▸ **Collected data**:
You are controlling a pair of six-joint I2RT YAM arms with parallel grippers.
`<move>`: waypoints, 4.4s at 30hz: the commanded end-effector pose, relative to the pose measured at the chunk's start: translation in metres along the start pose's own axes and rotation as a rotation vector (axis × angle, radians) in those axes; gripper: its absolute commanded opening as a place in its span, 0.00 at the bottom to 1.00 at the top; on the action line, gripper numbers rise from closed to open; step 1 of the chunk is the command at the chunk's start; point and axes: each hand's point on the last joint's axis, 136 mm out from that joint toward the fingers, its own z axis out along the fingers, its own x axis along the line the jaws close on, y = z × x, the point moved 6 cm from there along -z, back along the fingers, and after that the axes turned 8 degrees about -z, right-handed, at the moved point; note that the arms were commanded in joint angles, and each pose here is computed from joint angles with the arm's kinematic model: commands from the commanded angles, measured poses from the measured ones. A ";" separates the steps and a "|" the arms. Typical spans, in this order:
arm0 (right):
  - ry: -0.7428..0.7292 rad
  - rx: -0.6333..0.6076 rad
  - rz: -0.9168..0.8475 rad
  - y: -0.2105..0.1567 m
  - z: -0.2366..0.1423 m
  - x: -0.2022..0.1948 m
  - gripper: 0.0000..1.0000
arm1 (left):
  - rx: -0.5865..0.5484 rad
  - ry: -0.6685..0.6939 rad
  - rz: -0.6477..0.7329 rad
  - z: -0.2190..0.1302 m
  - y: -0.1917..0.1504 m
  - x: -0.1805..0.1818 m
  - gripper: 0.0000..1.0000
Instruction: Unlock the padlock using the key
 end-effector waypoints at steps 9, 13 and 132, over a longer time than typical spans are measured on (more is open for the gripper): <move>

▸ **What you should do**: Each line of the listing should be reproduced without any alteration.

▸ **Response**:
You are controlling a pair of six-joint I2RT YAM arms with parallel grippers.
`<move>`: waypoints, 4.4s at 30hz: the commanded end-effector pose, relative to the pose measured at the chunk's start: translation in metres along the start pose's own axes and rotation as a rotation vector (axis × angle, radians) in those axes; gripper: its absolute commanded opening as a place in its span, 0.00 at the bottom to 1.00 at the top; on the action line, gripper numbers rise from closed to open; step 1 of the chunk is the command at the chunk's start; point and axes: each hand's point on the last joint's axis, 136 mm out from that joint toward the fingers, its own z axis out along the fingers, its own x axis along the line the jaws close on, y = z × x, the point moved 6 cm from there along -z, back along the fingers, and after that the axes turned 8 degrees about -z, right-handed, at the moved point; note that the arms were commanded in joint angles, and each pose here is computed from joint angles with the arm's kinematic model: commands from the commanded angles, measured poses from the measured ones. A ";" separates the steps and a "|" the arms. Typical spans, in this order:
arm0 (right):
  - ry: -0.7428..0.7292 rad
  - rx: -0.6333..0.6076 rad
  - rz: -0.9168..0.8475 rad
  - y: -0.2105..0.1567 m
  - z: -0.2366..0.1423 m
  - x: -0.2022..0.1948 m
  - gripper: 0.0000..1.0000
arm1 (left):
  - rx: -0.5865..0.5484 rad
  - ry: -0.6685..0.6939 rad
  - rz: -0.6477..0.7329 rad
  - z: -0.2190..0.1302 m
  - y: -0.1917..0.1504 m
  - x: -0.1805..0.1818 m
  - gripper: 0.0000..1.0000
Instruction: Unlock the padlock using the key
 end-effector waypoints at steps 9, 13 and 132, over a longer time than typical spans are measured on (more is open for the gripper): <move>

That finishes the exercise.